* **Problem**:
Since the pictures are not wanted, reproduce only the rest of the records, exactly as given.

* **Supplied entries**:
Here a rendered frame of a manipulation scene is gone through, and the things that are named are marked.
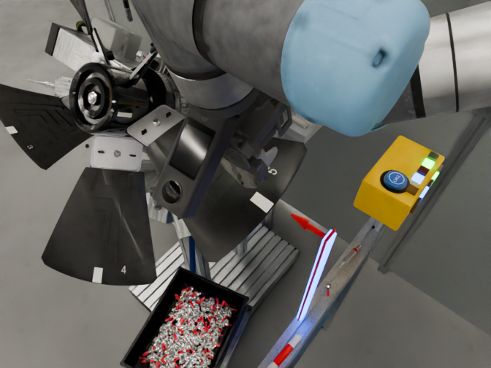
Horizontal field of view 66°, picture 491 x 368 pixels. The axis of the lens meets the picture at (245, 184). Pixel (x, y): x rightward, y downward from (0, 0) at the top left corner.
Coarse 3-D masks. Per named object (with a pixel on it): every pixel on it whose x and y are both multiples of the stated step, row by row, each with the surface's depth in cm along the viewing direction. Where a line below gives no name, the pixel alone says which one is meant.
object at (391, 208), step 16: (400, 144) 77; (416, 144) 77; (384, 160) 75; (400, 160) 75; (416, 160) 75; (368, 176) 72; (384, 176) 72; (432, 176) 72; (368, 192) 73; (384, 192) 70; (400, 192) 70; (368, 208) 76; (384, 208) 73; (400, 208) 70; (384, 224) 76; (400, 224) 73
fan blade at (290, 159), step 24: (168, 144) 61; (288, 144) 58; (288, 168) 56; (216, 192) 56; (240, 192) 56; (264, 192) 55; (216, 216) 55; (240, 216) 54; (264, 216) 54; (216, 240) 54; (240, 240) 53
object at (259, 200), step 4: (256, 192) 55; (256, 196) 55; (260, 196) 55; (252, 200) 55; (256, 200) 55; (260, 200) 55; (264, 200) 54; (268, 200) 54; (256, 204) 54; (260, 204) 54; (264, 204) 54; (268, 204) 54; (272, 204) 54; (264, 208) 54; (268, 208) 54
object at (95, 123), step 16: (96, 64) 61; (80, 80) 65; (96, 80) 62; (112, 80) 60; (128, 80) 63; (144, 80) 70; (160, 80) 69; (80, 96) 64; (112, 96) 60; (128, 96) 62; (144, 96) 65; (160, 96) 69; (80, 112) 66; (96, 112) 63; (112, 112) 61; (128, 112) 63; (144, 112) 66; (80, 128) 65; (96, 128) 62; (112, 128) 63
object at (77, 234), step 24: (96, 168) 69; (72, 192) 70; (96, 192) 70; (120, 192) 71; (144, 192) 73; (72, 216) 70; (96, 216) 71; (120, 216) 72; (144, 216) 73; (72, 240) 72; (96, 240) 72; (120, 240) 73; (144, 240) 74; (48, 264) 74; (72, 264) 73; (96, 264) 73; (144, 264) 74

* **Result of the task**:
Here a rendered frame of a manipulation scene is gone through, and the things that are named are marked.
Horizontal field of view 66°, picture 491 x 368 pixels. The axis of the lens meets the picture at (245, 184). Pixel (x, y): x rightward, y downward from (0, 0) at the top left corner.
Coarse 3-D masks. Per named object (with a pixel on it): every pixel on it whose x and y are both multiples of the stated step, row by row, each with the surface's depth in cm along the viewing direction. Where a line below gives no name, the pixel alone says which one is meant.
object at (391, 208), step 16: (400, 144) 77; (416, 144) 77; (384, 160) 75; (400, 160) 75; (416, 160) 75; (368, 176) 72; (384, 176) 72; (432, 176) 72; (368, 192) 73; (384, 192) 70; (400, 192) 70; (368, 208) 76; (384, 208) 73; (400, 208) 70; (384, 224) 76; (400, 224) 73
fan blade at (290, 159), step 24: (168, 144) 61; (288, 144) 58; (288, 168) 56; (216, 192) 56; (240, 192) 56; (264, 192) 55; (216, 216) 55; (240, 216) 54; (264, 216) 54; (216, 240) 54; (240, 240) 53
object at (259, 200), step 4: (256, 192) 55; (256, 196) 55; (260, 196) 55; (252, 200) 55; (256, 200) 55; (260, 200) 55; (264, 200) 54; (268, 200) 54; (256, 204) 54; (260, 204) 54; (264, 204) 54; (268, 204) 54; (272, 204) 54; (264, 208) 54; (268, 208) 54
object at (95, 123), step 16: (96, 64) 61; (80, 80) 65; (96, 80) 62; (112, 80) 60; (128, 80) 63; (144, 80) 70; (160, 80) 69; (80, 96) 64; (112, 96) 60; (128, 96) 62; (144, 96) 65; (160, 96) 69; (80, 112) 66; (96, 112) 63; (112, 112) 61; (128, 112) 63; (144, 112) 66; (80, 128) 65; (96, 128) 62; (112, 128) 63
object at (77, 234), step 24: (96, 168) 69; (72, 192) 70; (96, 192) 70; (120, 192) 71; (144, 192) 73; (72, 216) 70; (96, 216) 71; (120, 216) 72; (144, 216) 73; (72, 240) 72; (96, 240) 72; (120, 240) 73; (144, 240) 74; (48, 264) 74; (72, 264) 73; (96, 264) 73; (144, 264) 74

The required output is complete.